Бумаги лежали на столе, и Хейксвилл, забрав их, двинулся к двери, оставляя за собой кровавые следы — обуться он не успел.

— Дилли! Дилли! Поди сюда, черномазая свинья! Живей! Вот, возьми. И пошевеливайся!

— Черт! — Торранс нервно прошелся по комнате. — Черт, черт, черт.

— Не стоит так беспокоиться, сэр.

— Легко вам говорить, сержант. Шкуру сдерут не с вас, а с меня.

Хейксвилл усмехнулся, и щека его тут же задергалась.

— Все просто, сэр, надо только свалить вину на кого-то другого. В армии всегда так делается.

— На кого? На Шарпа? Вы же сами сказали, что он у Уэлсли в любимчиках. Как я свалю вину на него? Или, может, на вас?

Не найдя других аргументов, чтобы успокоить разволновавшегося начальника, Хейксвилл протянул ему чашку чаю.

— Лучше подставить Дилипа, сэр. Поскольку он есть черномазый нехристь. А с него какой спрос?

— Да ведь он все будет отрицать! — не согласился Торранс. — И уж меня точно выгораживать не станет.

Хейксвилл усмехнулся.

— Ничего он отрицать не будет, сэр, поскольку не сможет. А не сможет но той простой причине, что… — Сержант замолчал, высунул язык, выпучил глаза и натужно захрипел.

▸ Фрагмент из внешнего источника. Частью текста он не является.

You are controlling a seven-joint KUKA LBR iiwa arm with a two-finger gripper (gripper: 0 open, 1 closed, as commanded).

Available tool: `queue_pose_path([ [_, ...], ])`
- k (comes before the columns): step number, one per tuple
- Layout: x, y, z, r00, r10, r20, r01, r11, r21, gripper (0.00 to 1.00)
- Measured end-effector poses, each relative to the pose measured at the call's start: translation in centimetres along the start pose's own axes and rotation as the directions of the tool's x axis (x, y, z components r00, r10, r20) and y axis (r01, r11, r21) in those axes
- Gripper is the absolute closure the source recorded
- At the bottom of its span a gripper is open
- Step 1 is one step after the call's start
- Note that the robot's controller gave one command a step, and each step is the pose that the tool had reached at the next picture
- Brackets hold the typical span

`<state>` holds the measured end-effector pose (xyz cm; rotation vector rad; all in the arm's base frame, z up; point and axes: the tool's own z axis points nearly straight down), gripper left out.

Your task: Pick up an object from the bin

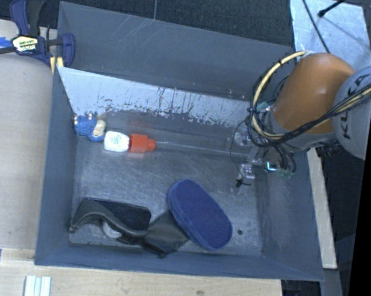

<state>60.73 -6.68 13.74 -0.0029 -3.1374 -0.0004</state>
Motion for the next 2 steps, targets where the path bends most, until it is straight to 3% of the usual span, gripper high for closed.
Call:
queue_pose_path([
  [1,6.6,4.8,6.9,0.998,-0.064,0.001,0.064,0.998,0.000,0.00],
  [2,10.0,9.8,5.9,0.948,-0.319,0.010,0.319,0.948,0.001,0.00],
])
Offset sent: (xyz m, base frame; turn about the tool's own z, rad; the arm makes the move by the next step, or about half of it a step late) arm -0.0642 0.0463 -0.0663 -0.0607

— Господи, Хейксвилл, что вы такое говорите… — пробормотал Торранс — искаженная жуткой гримасой физиономия сержанта намекала на еще более страшную картину. — К тому же Дилип хороший писарь. Знает свое дело. В этих местах найти подходящую замену дело безнадежное.

— И совсем не безнадежное, сэр. Нужного человека нам даст Джама. Уж он-то постарается. — Сержант ухмыльнулся. — Да и дела пойдут легче, сэр, если мы сможем доверять писарю так же, как друг дружке.

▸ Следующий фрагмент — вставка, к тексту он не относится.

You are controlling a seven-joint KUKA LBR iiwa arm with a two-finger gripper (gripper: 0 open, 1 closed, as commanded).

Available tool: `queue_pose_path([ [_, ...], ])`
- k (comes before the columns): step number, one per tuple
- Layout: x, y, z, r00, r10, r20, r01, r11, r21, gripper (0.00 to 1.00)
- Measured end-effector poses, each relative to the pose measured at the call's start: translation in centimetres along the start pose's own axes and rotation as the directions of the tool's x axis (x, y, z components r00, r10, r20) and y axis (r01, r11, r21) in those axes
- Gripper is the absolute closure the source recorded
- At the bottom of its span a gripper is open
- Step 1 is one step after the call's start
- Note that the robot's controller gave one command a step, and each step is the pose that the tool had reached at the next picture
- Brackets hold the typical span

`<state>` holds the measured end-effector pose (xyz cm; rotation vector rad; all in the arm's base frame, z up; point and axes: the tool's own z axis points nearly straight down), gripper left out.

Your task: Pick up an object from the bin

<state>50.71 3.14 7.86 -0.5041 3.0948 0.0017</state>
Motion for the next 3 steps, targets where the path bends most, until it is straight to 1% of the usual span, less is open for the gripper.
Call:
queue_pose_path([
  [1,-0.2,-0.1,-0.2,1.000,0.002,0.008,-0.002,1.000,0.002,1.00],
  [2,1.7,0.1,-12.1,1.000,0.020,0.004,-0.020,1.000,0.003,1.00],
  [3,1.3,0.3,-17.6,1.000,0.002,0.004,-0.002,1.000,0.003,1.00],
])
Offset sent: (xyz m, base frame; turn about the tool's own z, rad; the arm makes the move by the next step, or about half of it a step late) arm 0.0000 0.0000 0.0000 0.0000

Торранс поежился — оказаться в одной компании с Обадайей Хейксвиллом он вовсе не стремился. Однако и рассчитаться с братом Наига по долгам без содействия услужливого сержанта он вряд ли бы сумел. Как ни крути, Хейксвилл был удивительно полезен и всегда указывал выход из любого положения. Он мог продать все, что угодно, вымести подчистую целый склад и при этом не оставить никаких следов своего участия, свалив вину на постороннего. И в данном случае сержант тоже был прав. Если Джама предоставит нового писаря, тот сможет заново составить отчеты. А если обвинить в задержке обоза Дилипа, тогда и с крючка, подведенного дотошным Уэлсли, можно соскочить. Как всегда, Хейксвилл предложил безболезненное решение весьма щекотливой проблемы.